Re: Cas Editor: selecting annotation type

2011-05-04 Thread Jörn Kottmann

On 5/4/11 11:10 AM, Jens Grivolla wrote:

Hi,

I have recently started using the Annotation Editor (as installed in 
Eclipse from http://www.apache.org/dist/uima/eclipse-update-site/, 
i.e. the official 2.3.1 version).


In order to add annotations it seems that you need to select the 
annotation type through the Mode context menu, which is quite time 
consuming (and error prone) if you have a large type system, and 
especially when the wanted type is derived through several levels of 
supertypes.  Given that you already select the types of interest 
through the Annotation Styles configuration, it would be much faster 
to e.g. select your annotation mode directly from the Outline view 
(which only contains your chosen subset).

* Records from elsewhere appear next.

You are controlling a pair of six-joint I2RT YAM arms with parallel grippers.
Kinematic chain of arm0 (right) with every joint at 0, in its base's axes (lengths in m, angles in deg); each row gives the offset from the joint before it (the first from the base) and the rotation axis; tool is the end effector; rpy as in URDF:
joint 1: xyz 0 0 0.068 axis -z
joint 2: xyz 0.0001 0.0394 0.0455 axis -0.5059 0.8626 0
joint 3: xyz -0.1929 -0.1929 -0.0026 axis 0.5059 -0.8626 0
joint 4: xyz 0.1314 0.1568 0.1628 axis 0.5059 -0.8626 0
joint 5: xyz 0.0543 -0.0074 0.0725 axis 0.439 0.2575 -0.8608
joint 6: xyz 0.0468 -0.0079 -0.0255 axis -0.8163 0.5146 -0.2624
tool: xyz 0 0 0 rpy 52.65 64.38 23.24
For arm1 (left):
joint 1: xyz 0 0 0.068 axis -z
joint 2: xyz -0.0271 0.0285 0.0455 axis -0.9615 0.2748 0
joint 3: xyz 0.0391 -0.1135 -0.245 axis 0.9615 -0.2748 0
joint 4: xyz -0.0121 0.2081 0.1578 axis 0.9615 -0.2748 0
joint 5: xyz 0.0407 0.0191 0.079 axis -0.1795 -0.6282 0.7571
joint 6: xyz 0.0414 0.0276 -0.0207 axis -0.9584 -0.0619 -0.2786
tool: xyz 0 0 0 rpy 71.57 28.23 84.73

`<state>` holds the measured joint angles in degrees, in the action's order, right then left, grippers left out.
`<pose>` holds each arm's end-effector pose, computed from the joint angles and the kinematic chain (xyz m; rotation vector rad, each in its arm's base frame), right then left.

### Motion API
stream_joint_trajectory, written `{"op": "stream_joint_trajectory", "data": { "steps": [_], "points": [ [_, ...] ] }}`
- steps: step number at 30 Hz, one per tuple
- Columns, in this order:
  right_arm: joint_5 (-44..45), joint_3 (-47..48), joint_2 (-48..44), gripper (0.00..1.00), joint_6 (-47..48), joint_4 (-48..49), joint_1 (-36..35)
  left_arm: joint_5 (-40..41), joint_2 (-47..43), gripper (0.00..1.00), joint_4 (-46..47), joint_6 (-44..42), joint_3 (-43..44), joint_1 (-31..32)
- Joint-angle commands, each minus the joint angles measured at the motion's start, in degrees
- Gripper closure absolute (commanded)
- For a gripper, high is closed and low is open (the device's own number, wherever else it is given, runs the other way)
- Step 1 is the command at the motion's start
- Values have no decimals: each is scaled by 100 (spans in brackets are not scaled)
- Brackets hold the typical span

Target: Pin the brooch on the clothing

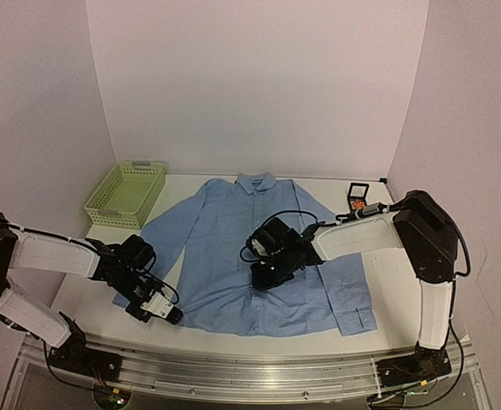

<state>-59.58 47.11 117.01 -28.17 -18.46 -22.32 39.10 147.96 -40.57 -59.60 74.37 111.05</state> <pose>0.2512 0.3305 0.1322 -0.7048 2.5659 0.4788 0.1591 -0.1391 0.1276 2.3524 1.2790 -0.4129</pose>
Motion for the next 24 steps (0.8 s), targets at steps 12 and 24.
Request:
{"op": "stream_joint_trajectory", "data": {
  "steps": [12,24],
  "points": [
    [320,278,-1146,67,1236,-404,-736,-254,-6,98,-594,57,166,18],
    [266,-482,-1188,77,939,-644,-1478,-1101,651,47,-2514,-265,2474,-336]
  ]
}}
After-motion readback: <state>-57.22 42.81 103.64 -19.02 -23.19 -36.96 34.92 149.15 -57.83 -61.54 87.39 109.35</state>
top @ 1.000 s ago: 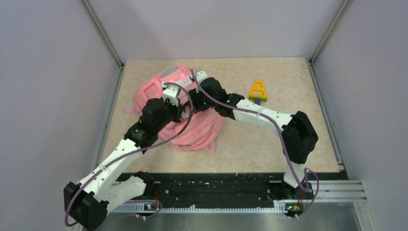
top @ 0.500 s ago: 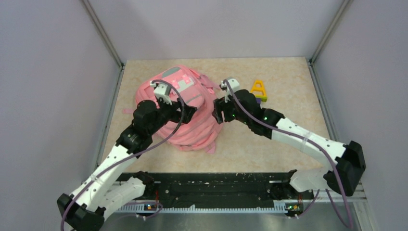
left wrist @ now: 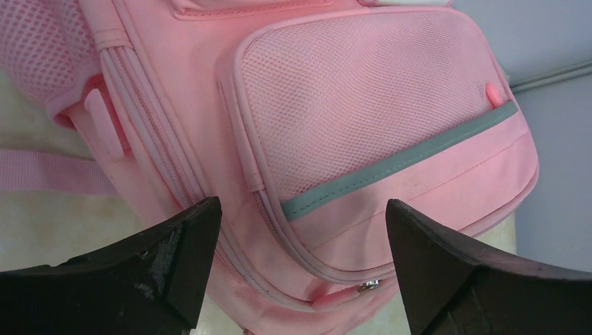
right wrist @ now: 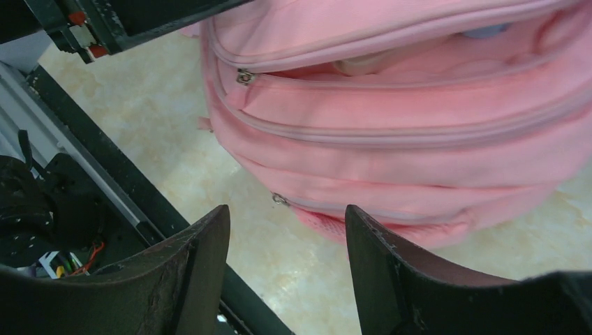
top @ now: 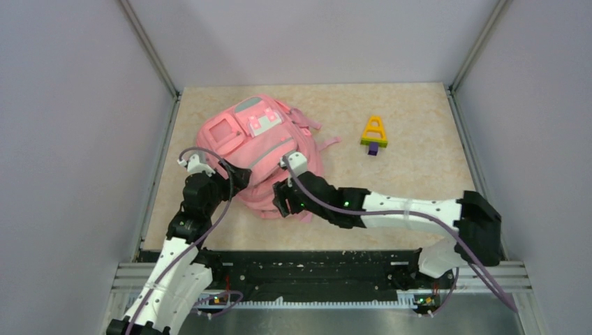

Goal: Pack the student bag
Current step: Zip the student bag at the center of the board.

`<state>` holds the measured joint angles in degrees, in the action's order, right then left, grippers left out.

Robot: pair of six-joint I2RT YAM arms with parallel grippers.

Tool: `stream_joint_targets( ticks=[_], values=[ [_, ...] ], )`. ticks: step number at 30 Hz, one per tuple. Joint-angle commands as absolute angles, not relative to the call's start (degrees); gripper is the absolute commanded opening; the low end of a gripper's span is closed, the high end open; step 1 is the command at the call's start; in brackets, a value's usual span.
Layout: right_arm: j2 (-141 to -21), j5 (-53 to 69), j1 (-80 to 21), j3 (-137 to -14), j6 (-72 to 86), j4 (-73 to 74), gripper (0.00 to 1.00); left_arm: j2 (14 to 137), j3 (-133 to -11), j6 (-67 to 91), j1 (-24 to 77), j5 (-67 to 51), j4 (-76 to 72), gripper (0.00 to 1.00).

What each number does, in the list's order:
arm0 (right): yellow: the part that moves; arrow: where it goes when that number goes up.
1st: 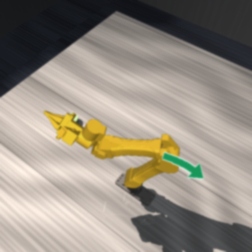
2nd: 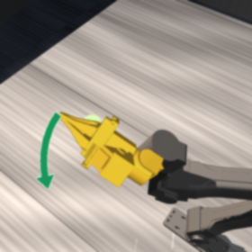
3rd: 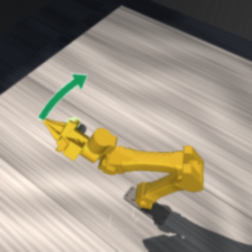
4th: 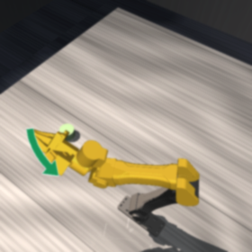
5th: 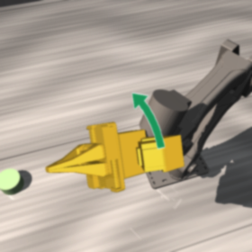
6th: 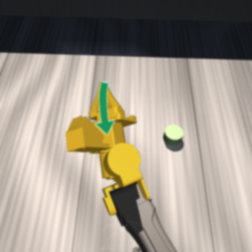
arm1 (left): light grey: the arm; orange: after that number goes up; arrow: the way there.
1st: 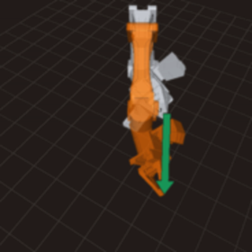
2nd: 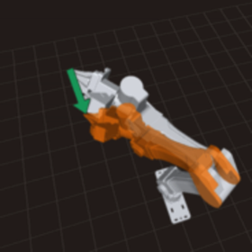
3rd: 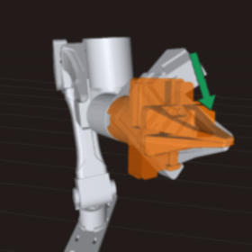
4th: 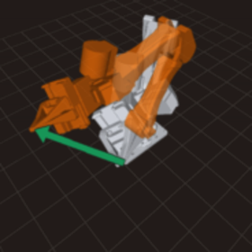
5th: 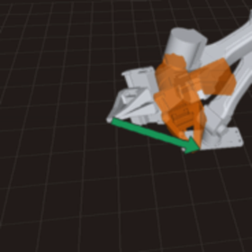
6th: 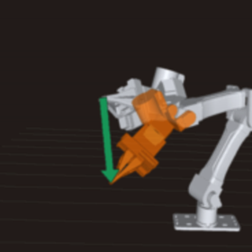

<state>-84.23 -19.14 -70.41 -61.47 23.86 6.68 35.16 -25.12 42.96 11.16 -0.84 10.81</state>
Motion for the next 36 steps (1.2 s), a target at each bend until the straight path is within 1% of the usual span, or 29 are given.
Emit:
stream_joint_targets(
  ticks=[1,5,10,15,18,20,21,24,25,26,27,28,31,33,36],
  values=[
    [-93.20,-22.96,-73.56,-69.99,23.15,-1.84,0.59,34.51,-23.71,48.58,9.89,-1.50,5.88,0.92],
    [-100.81,-26.28,-74.28,-76.87,21.09,-1.09,0.59,32.61,-21.64,49.96,8.98,0.33,5.37,0.93],
    [-106.63,-31.08,-74.22,-82.55,18.65,-0.18,0.58,29.54,-19.34,50.23,8.64,3.17,6.48,0.93],
    [-111.24,-37.31,-74.27,-86.84,17.15,5.00,0.47,28.88,-17.76,50.79,8.53,3.72,7.00,0.93],
    [-111.57,-39.56,-74.23,-85.88,16.31,4.65,0.39,28.86,-16.52,50.87,8.45,3.78,6.35,0.89],
    [-111.17,-39.89,-74.26,-85.09,16.30,4.34,0.31,28.85,-15.56,50.80,8.45,3.86,5.33,0.82],
    [-110.87,-39.81,-74.29,-84.74,16.31,4.08,0.26,28.93,-15.00,50.87,8.44,3.91,4.47,0.77],
    [-109.56,-39.15,-74.21,-83.57,16.72,3.78,0.06,29.48,-13.12,51.05,8.44,5.34,1.50,0.57],
    [-108.88,-38.81,-74.22,-83.05,16.77,3.70,0.02,29.90,-12.57,50.95,8.44,6.12,0.82,0.49],
    [-108.03,-38.70,-74.21,-82.41,16.86,3.93,0.00,30.61,-12.24,50.75,8.44,6.94,0.56,0.42],
    [-107.10,-38.55,-74.19,-81.18,17.03,4.00,0.00,31.37,-12.16,50.41,8.44,7.69,-0.30,0.34],
    [-105.91,-38.38,-74.12,-79.97,17.23,4.04,0.00,32.23,-12.19,49.81,8.36,8.14,-1.60,0.30],
    [-102.12,-37.41,-73.09,-76.00,18.17,4.34,0.00,35.22,-12.37,48.31,8.35,8.95,-4.49,0.21],
    [-99.60,-37.84,-72.18,-74.01,17.61,4.95,0.00,37.33,-12.96,47.29,8.26,9.31,-6.10,0.18],
    [-97.57,-43.13,-70.92,-71.95,14.86,7.21,0.00,40.53,-14.75,45.27,8.13,9.91,-7.80,0.05]
  ],
)
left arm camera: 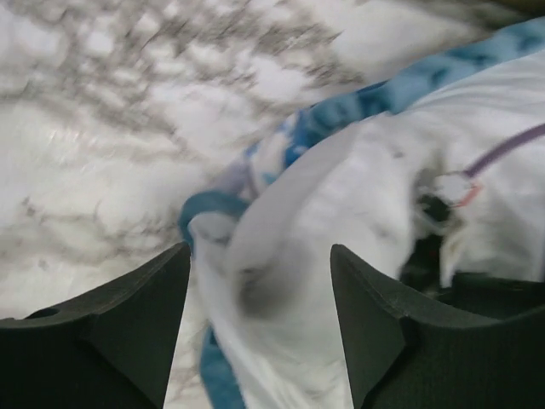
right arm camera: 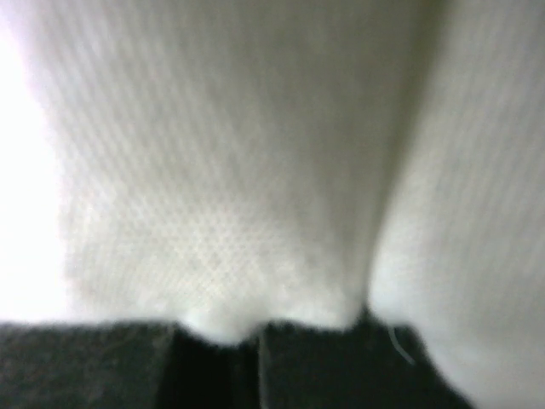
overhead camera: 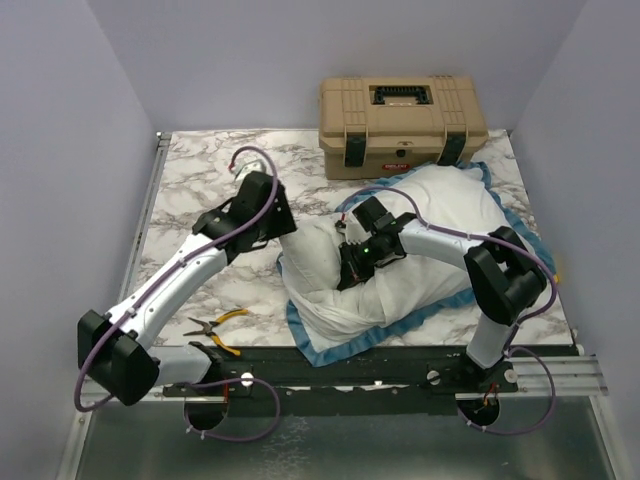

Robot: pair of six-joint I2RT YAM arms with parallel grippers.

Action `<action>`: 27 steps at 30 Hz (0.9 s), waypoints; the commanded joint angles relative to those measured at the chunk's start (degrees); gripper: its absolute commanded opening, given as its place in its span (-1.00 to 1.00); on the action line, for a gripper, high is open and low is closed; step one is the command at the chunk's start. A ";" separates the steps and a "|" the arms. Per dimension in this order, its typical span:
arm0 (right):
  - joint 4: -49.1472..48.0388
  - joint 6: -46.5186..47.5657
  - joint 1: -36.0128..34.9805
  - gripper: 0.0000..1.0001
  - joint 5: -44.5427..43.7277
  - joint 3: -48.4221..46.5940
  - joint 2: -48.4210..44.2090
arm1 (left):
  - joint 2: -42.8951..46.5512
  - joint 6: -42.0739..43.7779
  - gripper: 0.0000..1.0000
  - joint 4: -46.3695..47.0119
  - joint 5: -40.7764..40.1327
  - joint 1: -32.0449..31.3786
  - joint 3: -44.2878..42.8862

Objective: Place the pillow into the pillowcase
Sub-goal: Stuff the pillow into the pillowcase.

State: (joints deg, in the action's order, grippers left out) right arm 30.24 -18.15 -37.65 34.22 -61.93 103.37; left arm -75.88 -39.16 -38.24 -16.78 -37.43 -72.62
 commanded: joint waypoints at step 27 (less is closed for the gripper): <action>16.27 6.52 -0.91 0.77 -15.76 -21.32 -11.53 | -0.70 -13.95 -1.00 52.21 34.27 2.01 24.34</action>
State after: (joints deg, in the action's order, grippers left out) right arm 48.07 -12.82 -37.98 22.37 -80.95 86.54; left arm -75.29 -53.63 11.70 14.87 -30.98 -45.25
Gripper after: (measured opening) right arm 0.883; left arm 0.018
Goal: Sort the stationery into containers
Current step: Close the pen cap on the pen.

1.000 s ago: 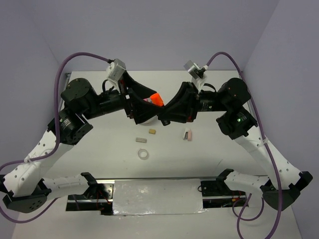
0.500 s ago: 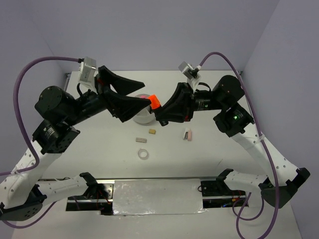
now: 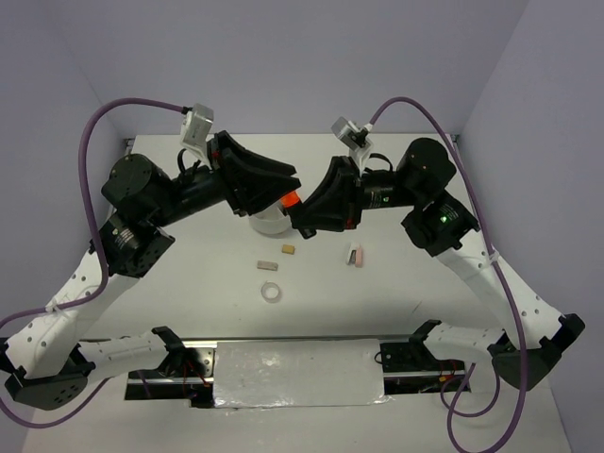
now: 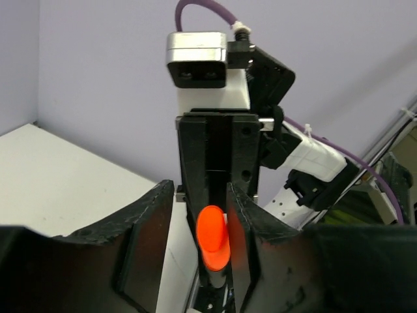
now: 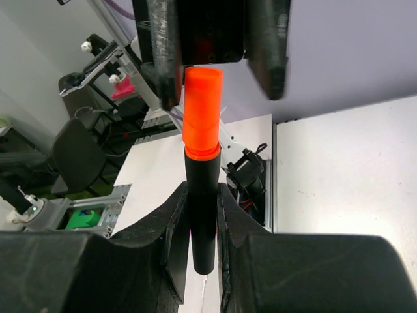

You do not need to switch via the Mode context menu to add an annotation 
of the desired type. The Mode type is just the type
you can annotate with the fewest key strokes. You can use Shift + 
Enter to annotate a piece of text and then choose the
annotation type from a list of available types in a pop up. Each type in 
this list is combined with a key short cut. When you remember
the short cut you can do something like this Shift + Enter + p to 
create an annotation.

Where p is the letter written in front of one of your annotations.

Does that help you?

I will have a look at the outline view, maybe we can add there a button 
or context menu to switch the mode of the editor.


It seems that there are quite a few changes in the trunk, but I'm not 
sure how to best use those versions, preferably without messing up my 
Eclipse configuration (which is a bit fragile when using manually 
installed plugins).


We fixed a few bugs and removed the Cas Editor Project support. I 
suggest that you just create a normal eclipse project

and then place a type system at the default location.

Jörn


Re: Cas Editor: selecting annotation type

2011-05-04 Thread Jens Grivolla

On 05/04/2011 11:21 AM, Jörn Kottmann wrote:

On 5/4/11 11:10 AM, Jens Grivolla wrote:



In order to add annotations it seems that you need to select the
annotation type through the Mode context menu, which is quite time
consuming (and error prone) if you have a large type system, and
especially when the wanted type is derived through several levels of
supertypes.


You do not need to switch via the Mode context menu to add an annotation
of the desired type. The Mode type is just the type
you can annotate with the fewest key strokes. You can use Shift +
Enter to annotate a piece of text and then choose the
annotation type from a list of available types in a pop up. Each type in
this list is combined with a key short cut. When you remember
the short cut you can do something like this Shift + Enter + p to
create an annotation.
Where p is the letter written in front of one of your annotations.

Does that help you?


Unfortunately this consistently freezes Eclipse every time I have tried 
it, so I haven't even been able to see what it is supposed to do.  The 
keyboard shortcuts might help, if it worked.  We've tried it on several 
versions of Eclipse (all on Linux), and all freeze completely when 
pressing Shift-Return or clicking on the corresponding menu item.



I will have a look at the outline view, maybe we can add there a button
or context menu to switch the mode of the editor.


It seems that there are quite a few changes in the trunk, but I'm not
sure how to best use those versions, preferably without messing up my
Eclipse configuration (which is a bit fragile when using manually
installed plugins).


We fixed a few bugs and removed the Cas Editor Project support. I
suggest that you just create a normal eclipse project
and then place a type system at the default location.


That's what I'm doing, but with the 2.3.1 release installed via Install 
new software... in Eclipse.  How do I best update to the trunk version?